* EXERCISE AIM: Copy out all the lines of the data precisely, omitting any pictures.

══ GIVEN DATA

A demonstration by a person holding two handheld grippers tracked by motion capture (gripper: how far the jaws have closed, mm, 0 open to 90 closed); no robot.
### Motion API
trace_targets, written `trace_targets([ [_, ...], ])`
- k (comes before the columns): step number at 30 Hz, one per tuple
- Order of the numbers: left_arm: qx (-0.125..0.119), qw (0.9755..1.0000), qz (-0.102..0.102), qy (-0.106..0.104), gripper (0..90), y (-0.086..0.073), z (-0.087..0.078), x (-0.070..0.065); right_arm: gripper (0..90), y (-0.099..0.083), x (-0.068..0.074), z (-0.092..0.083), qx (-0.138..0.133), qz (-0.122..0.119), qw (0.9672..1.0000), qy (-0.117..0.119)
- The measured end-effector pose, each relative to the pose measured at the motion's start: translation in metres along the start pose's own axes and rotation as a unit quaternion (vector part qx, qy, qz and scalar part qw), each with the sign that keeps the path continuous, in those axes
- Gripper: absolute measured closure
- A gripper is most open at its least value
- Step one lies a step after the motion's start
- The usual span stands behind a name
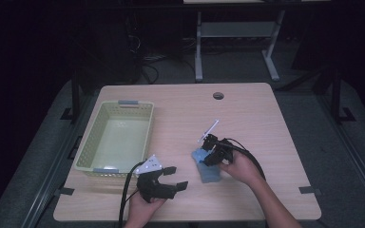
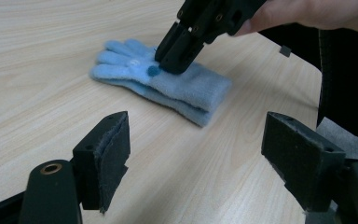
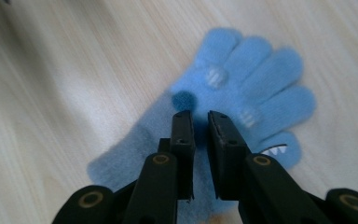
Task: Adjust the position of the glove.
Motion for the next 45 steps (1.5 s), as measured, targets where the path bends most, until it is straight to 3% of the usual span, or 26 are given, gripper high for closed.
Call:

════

* RESULT FOR THIS TASK:
A demonstration by a person holding two handheld grippers tracked by motion capture (gripper: how far the jaws have closed, mm, 0 open to 90 closed); no robot.
### Motion API
trace_targets, written `trace_targets([ [_, ...], ])`
- k (comes before the columns): step number at 30 Hz, one per tuple
- Order of the numbers: left_arm: qx (-0.125..0.119), qw (0.9755..1.0000), qz (-0.102..0.102), qy (-0.106..0.104), gripper (0..90), y (-0.086..0.073), z (-0.087..0.078), x (-0.070..0.065); right_arm: gripper (0..90), y (-0.099..0.083), x (-0.068..0.074), z (-0.092..0.083), qx (-0.138..0.133), qz (-0.122..0.119), qw (0.9672..1.0000), qy (-0.117..0.119)
- The measured end-effector pose, each relative to the pose measured at the motion's start: translation in metres along the start pose's own axes and rotation as a unit quaternion (vector part qx, qy, qz and scalar part qw), each with the sign that keeps the path continuous, in those axes
- Gripper: absolute measured closure
- A gripper is most open at its least value
- Step one lies a step after the motion's start
- The usual span stands behind a name
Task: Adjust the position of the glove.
Motion for the next 45 steps (1.5 s), as measured, targets where the path bends most, until it is straight to 3% of the usual span, or 26 are given, gripper high for closed.
Call:

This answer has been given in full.